Hand it over to Lord Jesus.  Give Him your cherished self-concept: you’re a new creature in Christ now.  Give Him your idolized, unsaved child: s/he’s the Lord’s child now.  Surrender your drug-abusing partner to God: s/he’s God’s problem now.  Give UP the idea you will ever get healed the way YOU think you should: let the Lord work in His inscrutable way with your health.  God’s will be done, not yours.  Surrender your life to Him – total, absolute surrender.
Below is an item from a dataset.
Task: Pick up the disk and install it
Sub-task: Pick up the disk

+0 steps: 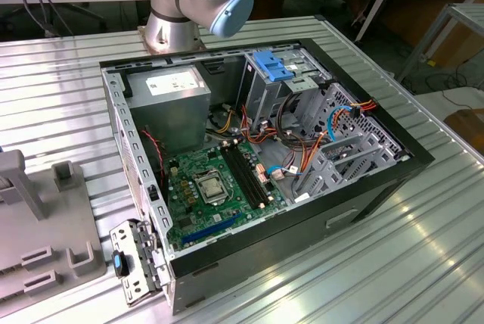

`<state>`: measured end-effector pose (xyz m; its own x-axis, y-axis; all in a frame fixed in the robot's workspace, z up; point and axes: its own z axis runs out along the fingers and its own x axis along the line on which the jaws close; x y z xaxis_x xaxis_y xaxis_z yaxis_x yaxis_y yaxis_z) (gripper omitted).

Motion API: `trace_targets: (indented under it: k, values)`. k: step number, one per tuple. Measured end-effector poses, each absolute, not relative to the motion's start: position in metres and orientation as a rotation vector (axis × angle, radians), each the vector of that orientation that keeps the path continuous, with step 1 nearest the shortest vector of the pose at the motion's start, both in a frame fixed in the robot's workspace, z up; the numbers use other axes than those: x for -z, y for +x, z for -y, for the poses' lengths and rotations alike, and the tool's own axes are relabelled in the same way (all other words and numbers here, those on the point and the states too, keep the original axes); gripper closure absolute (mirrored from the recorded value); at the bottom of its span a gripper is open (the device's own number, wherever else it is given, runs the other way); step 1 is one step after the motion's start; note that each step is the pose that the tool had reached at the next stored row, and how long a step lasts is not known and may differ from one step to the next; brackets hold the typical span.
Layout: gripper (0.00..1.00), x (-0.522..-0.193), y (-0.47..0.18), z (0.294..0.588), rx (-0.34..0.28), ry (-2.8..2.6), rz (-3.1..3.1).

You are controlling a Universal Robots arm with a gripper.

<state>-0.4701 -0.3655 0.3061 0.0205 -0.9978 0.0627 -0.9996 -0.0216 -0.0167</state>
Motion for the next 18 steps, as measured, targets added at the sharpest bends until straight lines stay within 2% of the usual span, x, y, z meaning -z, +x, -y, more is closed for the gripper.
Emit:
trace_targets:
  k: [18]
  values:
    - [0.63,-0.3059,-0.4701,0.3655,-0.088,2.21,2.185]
Sound impossible?  Letting go completely means total loss and total loss means unbearable grief.  But that’s your only choice, unbearable grief vs. interminable depression.  If you choose grief, you will find grief is temporary and God will send His comforter, the Holy Spirit, to get you though.  If you choose to remain in depression, He makes no such promises.  In fact that’s the problem in a nutshell: God appears to forsake the depressed while He blesses those who repent and mourn.

Summing up

When something or someone really important to you such as your old self-concept or self-confidence, your idea of healing, your beloved child, your spouse, your ministry, your belief in yourself, your own wisdom (Ecclesiastes 1:18), your position in the world, your idea of success, even your religious views, but particularly your very cherished ideas of happiness and contentment, does not pan out, you get depressed.  Someone or something is more important to you than almighty God.  When you recognize your idolatrous state and really let God run the show, then you will let go of worldly sorrow.  You will mourn the idols now gone forever.  Good grief is the cure for depression.
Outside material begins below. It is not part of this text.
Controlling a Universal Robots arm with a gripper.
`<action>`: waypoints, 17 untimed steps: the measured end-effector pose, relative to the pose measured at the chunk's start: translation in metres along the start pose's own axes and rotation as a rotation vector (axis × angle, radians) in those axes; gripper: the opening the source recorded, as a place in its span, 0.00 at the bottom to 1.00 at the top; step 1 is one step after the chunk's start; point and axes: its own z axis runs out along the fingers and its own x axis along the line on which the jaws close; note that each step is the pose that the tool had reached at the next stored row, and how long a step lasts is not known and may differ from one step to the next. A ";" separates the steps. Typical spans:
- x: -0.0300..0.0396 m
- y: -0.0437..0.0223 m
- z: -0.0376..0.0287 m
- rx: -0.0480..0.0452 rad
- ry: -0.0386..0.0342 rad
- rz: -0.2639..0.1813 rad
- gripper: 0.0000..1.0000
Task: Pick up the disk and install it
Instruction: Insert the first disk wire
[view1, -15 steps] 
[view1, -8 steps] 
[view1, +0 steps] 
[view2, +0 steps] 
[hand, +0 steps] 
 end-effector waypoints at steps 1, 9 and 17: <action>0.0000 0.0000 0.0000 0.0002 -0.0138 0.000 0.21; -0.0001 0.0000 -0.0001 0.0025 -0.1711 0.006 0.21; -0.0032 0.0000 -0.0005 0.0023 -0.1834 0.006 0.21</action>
Surrender requires trust in God.  “He will bring it to pass.”  (Read Psalm 37 and take it to heart.)  Ask God to remove ALL your old ideas.  Begin afresh.  Let him give you new ideas about relationships, healing, love, salvation, your profession, your ministry, and of course, about depression and happiness.  He will renew your mind in His time.  Just do what is required.  Be patient.  He will bring it to pass.  God will turn your mourning into joy and “gird” you with gladness (Psalm 30:11).  You will be more content than you ever thought possible.